Mucho se ha dicho sobre la posible llegada de El Niño para este invierno 2026 y los efectos que podría provocar con un aumento de las precipitaciones. Sin embargo, un académico de la Universidad de La Serena también advierte que podría traer consecuencias para los ecosistemas marinos y, por lo tanto, para la pesca.
Cabe recordar que este fenómeno ocurre por un calentamiento de la temperatura superficial del agua salada del Pacífico tropical. Según el académico de la Facultad de Ciencias de la USerena, Cristian Araya‑Jaime, esto podría modificar la disponibilidad de nutrientes, alterar las cadenas tróficas y provocar cambios en la distribución de distintas especies marinas, impactando tanto a la fauna oceánica como a la actividad pesquera.
“Si durante 2026 se configura un evento El Niño de alta intensidad, similar al de 1997–1998, uno de los principales efectos sería la llegada de aguas más cálidas al sistema de la Corriente de Humboldt, lo que puede debilitar la surgencia costera y reducir el aporte de nutrientes en el océano”, expone Araya a través de un comunicado, agregando que con ello disminuiría “la productividad primaria, con menos fitoplancton, cambios en el zooplancton y menor disponibilidad de alimento para peces, aves y mamíferos marinos”.
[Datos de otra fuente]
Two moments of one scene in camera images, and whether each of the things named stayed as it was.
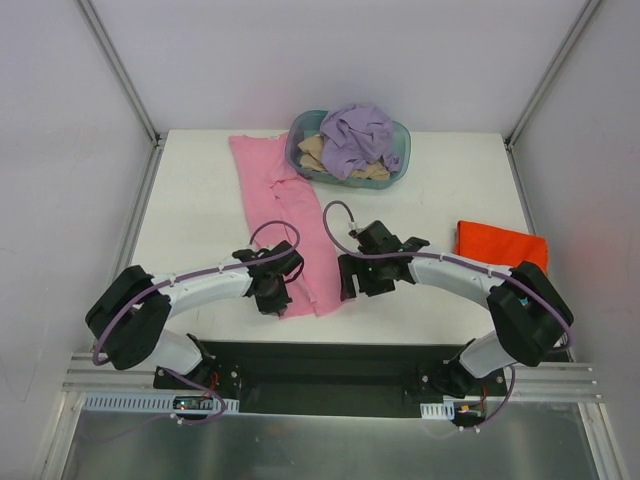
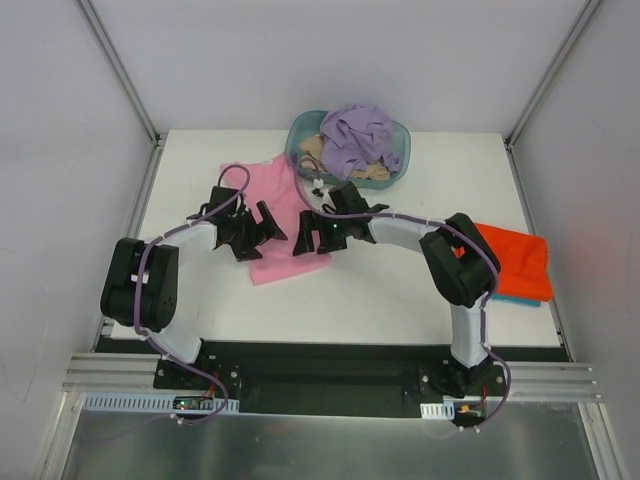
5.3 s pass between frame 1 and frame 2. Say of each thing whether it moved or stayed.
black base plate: stayed
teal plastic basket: stayed
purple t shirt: stayed
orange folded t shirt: stayed
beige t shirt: stayed
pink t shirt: moved
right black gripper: moved
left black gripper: moved
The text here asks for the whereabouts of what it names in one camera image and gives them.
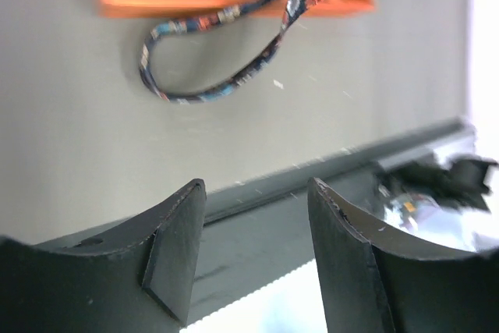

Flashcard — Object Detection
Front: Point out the navy floral tie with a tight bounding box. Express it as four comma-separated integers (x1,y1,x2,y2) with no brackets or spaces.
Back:
138,0,410,105

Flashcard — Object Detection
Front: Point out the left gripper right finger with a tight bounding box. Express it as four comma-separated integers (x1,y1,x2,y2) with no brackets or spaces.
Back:
307,178,498,332

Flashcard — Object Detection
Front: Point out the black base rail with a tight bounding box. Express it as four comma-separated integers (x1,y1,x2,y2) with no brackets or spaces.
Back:
180,120,476,332

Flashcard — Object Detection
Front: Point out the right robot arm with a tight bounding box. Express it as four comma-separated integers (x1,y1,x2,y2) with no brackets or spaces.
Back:
375,154,498,213

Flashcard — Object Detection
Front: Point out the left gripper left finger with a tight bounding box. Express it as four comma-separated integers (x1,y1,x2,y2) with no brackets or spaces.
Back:
1,179,206,332

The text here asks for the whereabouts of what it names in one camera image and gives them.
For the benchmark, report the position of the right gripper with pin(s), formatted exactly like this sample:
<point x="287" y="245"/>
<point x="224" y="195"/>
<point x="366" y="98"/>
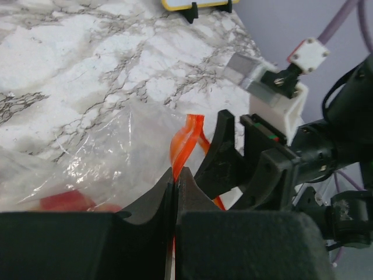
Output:
<point x="272" y="166"/>

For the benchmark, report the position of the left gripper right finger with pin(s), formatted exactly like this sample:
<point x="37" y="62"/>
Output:
<point x="215" y="244"/>

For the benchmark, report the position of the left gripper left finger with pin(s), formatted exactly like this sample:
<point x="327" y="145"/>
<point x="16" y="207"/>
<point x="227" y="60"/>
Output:
<point x="134" y="243"/>

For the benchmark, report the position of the red fake fruit bunch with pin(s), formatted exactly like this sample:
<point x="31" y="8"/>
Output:
<point x="74" y="201"/>

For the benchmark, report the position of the clear zip top bag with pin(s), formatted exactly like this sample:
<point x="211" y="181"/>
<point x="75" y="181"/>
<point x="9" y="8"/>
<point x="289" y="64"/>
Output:
<point x="116" y="163"/>

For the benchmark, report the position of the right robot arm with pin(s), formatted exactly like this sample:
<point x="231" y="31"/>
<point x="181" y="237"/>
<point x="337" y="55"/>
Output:
<point x="342" y="137"/>

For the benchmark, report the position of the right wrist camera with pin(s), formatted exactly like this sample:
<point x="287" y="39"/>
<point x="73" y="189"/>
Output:
<point x="277" y="96"/>

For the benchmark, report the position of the small whiteboard yellow frame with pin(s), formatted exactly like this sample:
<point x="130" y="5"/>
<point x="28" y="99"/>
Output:
<point x="189" y="9"/>

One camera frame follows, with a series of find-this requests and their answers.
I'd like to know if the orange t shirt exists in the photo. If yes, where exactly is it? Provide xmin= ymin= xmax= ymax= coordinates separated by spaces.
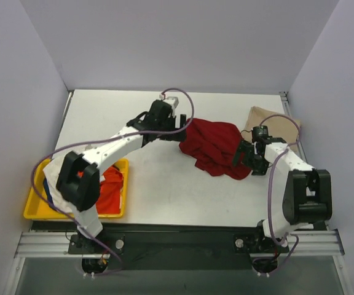
xmin=77 ymin=165 xmax=125 ymax=214

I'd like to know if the purple cable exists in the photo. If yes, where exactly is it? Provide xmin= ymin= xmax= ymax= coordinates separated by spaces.
xmin=31 ymin=88 xmax=195 ymax=276
xmin=252 ymin=114 xmax=302 ymax=274

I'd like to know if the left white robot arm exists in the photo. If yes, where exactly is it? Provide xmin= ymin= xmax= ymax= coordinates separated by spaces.
xmin=56 ymin=96 xmax=186 ymax=239

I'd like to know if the white t shirt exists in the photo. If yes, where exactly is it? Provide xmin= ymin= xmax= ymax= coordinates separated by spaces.
xmin=43 ymin=155 xmax=72 ymax=213

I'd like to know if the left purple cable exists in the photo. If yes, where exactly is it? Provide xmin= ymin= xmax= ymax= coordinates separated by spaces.
xmin=31 ymin=88 xmax=195 ymax=276

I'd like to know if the dark red t shirt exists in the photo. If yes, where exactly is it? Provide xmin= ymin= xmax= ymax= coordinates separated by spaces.
xmin=179 ymin=118 xmax=251 ymax=180

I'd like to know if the folded beige t shirt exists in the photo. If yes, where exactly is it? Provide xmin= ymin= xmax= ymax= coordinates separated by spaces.
xmin=241 ymin=106 xmax=301 ymax=144

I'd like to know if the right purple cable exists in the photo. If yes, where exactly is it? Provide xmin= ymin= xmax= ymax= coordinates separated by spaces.
xmin=252 ymin=114 xmax=302 ymax=274

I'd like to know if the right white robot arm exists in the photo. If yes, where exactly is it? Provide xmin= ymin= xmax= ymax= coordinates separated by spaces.
xmin=232 ymin=125 xmax=332 ymax=246

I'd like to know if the yellow plastic tray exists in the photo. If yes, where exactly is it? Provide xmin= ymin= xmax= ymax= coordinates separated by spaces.
xmin=23 ymin=152 xmax=129 ymax=220

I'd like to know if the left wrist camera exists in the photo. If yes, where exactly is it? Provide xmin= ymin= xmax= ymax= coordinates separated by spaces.
xmin=159 ymin=94 xmax=179 ymax=111

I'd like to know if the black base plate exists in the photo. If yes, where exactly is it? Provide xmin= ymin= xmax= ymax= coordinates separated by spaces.
xmin=68 ymin=224 xmax=289 ymax=270

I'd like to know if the navy blue t shirt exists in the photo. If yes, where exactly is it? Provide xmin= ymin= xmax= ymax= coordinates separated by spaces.
xmin=42 ymin=178 xmax=55 ymax=210

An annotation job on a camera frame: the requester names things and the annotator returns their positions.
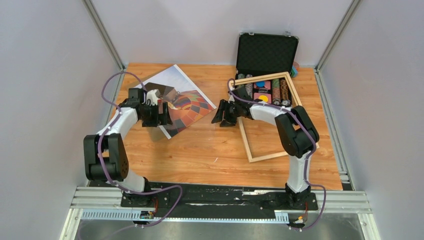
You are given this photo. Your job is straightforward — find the grey slotted cable duct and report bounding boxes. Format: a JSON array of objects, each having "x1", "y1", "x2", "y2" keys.
[{"x1": 80, "y1": 209, "x2": 290, "y2": 223}]

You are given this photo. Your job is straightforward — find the blue orange chip stack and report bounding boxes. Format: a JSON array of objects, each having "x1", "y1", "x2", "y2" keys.
[{"x1": 279, "y1": 78, "x2": 292, "y2": 107}]

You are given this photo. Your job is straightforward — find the black poker chip case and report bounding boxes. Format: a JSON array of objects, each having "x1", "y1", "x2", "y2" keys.
[{"x1": 235, "y1": 32, "x2": 299, "y2": 105}]

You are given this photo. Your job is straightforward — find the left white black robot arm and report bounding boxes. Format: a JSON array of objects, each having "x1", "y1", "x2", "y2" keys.
[{"x1": 83, "y1": 88, "x2": 172, "y2": 207}]

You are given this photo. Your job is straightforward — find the aluminium front rail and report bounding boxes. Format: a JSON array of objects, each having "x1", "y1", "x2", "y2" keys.
[{"x1": 70, "y1": 184, "x2": 372, "y2": 214}]

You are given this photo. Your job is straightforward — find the light wooden picture frame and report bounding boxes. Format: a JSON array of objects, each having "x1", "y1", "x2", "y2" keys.
[{"x1": 227, "y1": 72, "x2": 320, "y2": 163}]

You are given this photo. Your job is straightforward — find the blue dealer button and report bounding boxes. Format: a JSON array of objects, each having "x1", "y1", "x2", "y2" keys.
[{"x1": 255, "y1": 81, "x2": 265, "y2": 88}]

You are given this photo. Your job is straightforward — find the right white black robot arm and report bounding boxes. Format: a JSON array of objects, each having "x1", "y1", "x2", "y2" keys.
[{"x1": 211, "y1": 87, "x2": 320, "y2": 209}]

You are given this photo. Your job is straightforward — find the green chip stack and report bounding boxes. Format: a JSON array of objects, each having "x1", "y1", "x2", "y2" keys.
[{"x1": 271, "y1": 78, "x2": 281, "y2": 106}]

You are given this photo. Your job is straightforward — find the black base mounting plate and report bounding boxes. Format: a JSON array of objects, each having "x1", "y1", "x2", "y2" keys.
[{"x1": 120, "y1": 184, "x2": 319, "y2": 219}]

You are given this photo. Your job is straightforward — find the colourful balloon photo print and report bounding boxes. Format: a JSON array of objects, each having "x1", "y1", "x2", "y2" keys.
[{"x1": 143, "y1": 64, "x2": 217, "y2": 139}]

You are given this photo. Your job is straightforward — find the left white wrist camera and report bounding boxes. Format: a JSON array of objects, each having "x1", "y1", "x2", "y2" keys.
[{"x1": 145, "y1": 89, "x2": 161, "y2": 106}]

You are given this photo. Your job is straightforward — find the red playing card deck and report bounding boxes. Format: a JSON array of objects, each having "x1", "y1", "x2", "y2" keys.
[{"x1": 252, "y1": 80, "x2": 272, "y2": 104}]

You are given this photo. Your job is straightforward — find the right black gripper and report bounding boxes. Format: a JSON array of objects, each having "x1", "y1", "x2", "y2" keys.
[{"x1": 212, "y1": 99, "x2": 242, "y2": 127}]

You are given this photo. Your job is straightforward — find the yellow dealer button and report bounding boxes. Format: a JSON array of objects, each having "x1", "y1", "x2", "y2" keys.
[{"x1": 258, "y1": 95, "x2": 269, "y2": 102}]

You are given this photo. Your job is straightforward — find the colourful objects behind case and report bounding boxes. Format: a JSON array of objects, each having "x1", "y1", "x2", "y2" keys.
[{"x1": 290, "y1": 61, "x2": 300, "y2": 78}]

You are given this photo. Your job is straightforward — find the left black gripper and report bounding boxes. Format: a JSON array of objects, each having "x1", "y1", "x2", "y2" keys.
[{"x1": 140, "y1": 102, "x2": 173, "y2": 128}]

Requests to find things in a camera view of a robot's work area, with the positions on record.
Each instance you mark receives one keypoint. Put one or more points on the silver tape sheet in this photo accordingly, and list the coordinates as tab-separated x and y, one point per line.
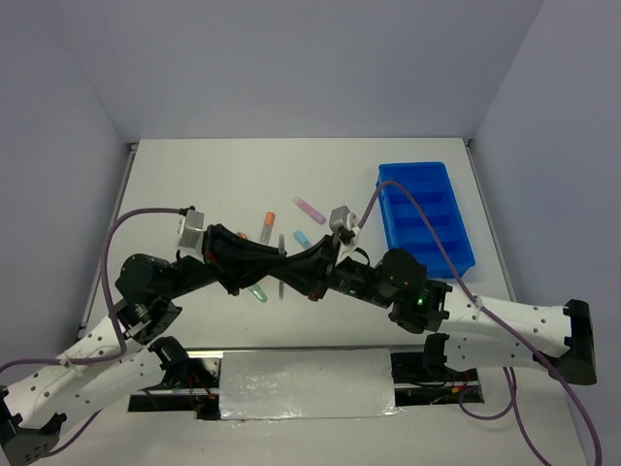
306	384

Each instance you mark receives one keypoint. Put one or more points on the green clear highlighter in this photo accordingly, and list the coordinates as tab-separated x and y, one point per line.
257	291

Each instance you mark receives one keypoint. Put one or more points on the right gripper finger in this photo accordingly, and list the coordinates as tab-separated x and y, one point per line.
318	260
313	287

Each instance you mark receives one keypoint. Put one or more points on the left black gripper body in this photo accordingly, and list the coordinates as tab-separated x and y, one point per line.
216	260

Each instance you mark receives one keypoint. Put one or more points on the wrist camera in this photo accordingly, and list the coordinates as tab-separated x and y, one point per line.
191	232
344	225

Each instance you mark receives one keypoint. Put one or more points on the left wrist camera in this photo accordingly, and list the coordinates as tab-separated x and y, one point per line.
191	232

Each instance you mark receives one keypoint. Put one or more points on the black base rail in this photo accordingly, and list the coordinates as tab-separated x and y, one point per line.
198	392

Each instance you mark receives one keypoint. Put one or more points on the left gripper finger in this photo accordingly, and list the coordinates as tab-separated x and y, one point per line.
246	275
229	249

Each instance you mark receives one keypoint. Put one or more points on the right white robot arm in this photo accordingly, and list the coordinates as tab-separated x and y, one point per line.
462	330

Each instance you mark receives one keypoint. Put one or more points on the orange capped clear marker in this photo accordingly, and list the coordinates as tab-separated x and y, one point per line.
267	228

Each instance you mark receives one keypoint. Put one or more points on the blue plastic divided bin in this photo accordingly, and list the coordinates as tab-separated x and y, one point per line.
421	209

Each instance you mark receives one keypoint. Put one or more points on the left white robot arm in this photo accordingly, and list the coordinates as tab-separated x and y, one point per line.
128	350

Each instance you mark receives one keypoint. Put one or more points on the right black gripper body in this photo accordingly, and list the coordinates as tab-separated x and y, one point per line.
351	277

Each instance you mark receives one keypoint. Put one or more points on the purple pink highlighter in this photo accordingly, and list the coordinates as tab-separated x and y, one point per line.
309	210

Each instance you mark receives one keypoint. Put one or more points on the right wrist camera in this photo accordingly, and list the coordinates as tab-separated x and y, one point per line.
344	225

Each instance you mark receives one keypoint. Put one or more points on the light blue clear marker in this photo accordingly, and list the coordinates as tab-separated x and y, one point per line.
302	240

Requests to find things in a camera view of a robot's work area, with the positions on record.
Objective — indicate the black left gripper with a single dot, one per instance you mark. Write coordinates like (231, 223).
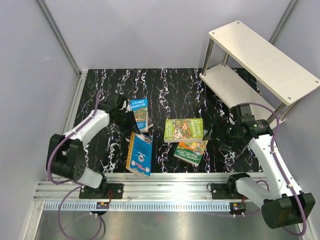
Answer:
(132, 124)

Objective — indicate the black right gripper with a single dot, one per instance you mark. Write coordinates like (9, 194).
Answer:
(218, 122)

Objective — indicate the blue 26-Storey Treehouse book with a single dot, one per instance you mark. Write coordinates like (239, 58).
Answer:
(140, 111)

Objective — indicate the green 104-Storey Treehouse book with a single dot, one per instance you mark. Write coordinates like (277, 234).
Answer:
(191, 152)

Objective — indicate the lime 65-Storey Treehouse book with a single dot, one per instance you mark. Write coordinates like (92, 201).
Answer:
(187, 130)

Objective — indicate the blue back-cover book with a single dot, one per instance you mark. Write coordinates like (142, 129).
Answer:
(139, 157)

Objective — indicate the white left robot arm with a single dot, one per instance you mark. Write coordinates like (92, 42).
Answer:
(66, 161)

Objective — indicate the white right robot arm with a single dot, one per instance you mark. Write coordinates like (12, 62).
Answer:
(284, 203)

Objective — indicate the dark Tale of Two Cities book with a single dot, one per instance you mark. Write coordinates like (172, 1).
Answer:
(149, 123)

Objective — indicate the right controller board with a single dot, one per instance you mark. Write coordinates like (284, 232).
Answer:
(238, 208)

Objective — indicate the controller board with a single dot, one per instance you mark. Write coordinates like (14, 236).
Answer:
(238, 208)
(102, 205)

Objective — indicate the white two-tier shelf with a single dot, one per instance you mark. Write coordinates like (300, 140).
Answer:
(281, 75)

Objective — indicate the left controller board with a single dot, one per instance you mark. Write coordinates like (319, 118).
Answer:
(102, 205)

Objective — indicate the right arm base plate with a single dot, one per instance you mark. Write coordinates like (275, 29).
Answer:
(220, 191)

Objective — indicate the aluminium frame rail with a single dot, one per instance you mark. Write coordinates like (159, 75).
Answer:
(158, 187)

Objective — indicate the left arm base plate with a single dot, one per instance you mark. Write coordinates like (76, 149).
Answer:
(117, 191)

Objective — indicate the slotted cable duct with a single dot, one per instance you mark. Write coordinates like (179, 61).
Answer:
(142, 206)
Además, apunta que “(las especies) de afinidad fría tenderían a desplazarse hacia el sur o a mayor profundidad. Además, el aumento de temperatura podría generar una tropicalización temporal y cambios en las comunidades marinas”.
¿Qué consecuencias traería la llegada de El Niño para la pesca?
En relación con las consecuencias que podría tener el aumento de la temperatura del océano, el doctor en Ciencias Biológicas, mención Genética, comenta que “el calor acelera el metabolismo de los peces, por lo que necesitan más energía para mantener sus funciones básicas. Sin embargo, durante eventos intensos de El Niño suele disminuir la disponibilidad de alimento, obligando a muchos organismos a gastar más energía en un ambiente menos productivo”.
Los cambios de temperatura, explicó, pueden alterar los periodos de desove y afectar la viabilidad de huevos y larvas, mientras que el estrés térmico también puede impactar la supervivencia de distintas especies. En conjunto, estos procesos pueden modificar las cadenas tróficas y generar cambios en las pesquerías y ecosistemas marinos.
En cuanto a los efectos que esto podría tener en la pesca, el investigador sostuvo que “podrían registrarse cambios en la distribución y disponibilidad de distintas especies, afectando zonas tradicionales de pesca. Durante el evento de 1997–1998, por ejemplo, el jurel presentó cambios importantes en su distribución, mientras que especies de aguas frías, como la merluza, podrían desplazarse hacia zonas más profundas”.
Para la pesca artesanal, uno de los principales desafíos sería la impredecibilidad, con mayores costos y menor éxito de captura. “Además, podrían registrarse floraciones algales nocivas o varazones, por lo que el monitoreo de variables como temperatura, oxígeno y distribución de peces resulta clave para anticipar impactos ecológicos y pesqueros”, remarcó.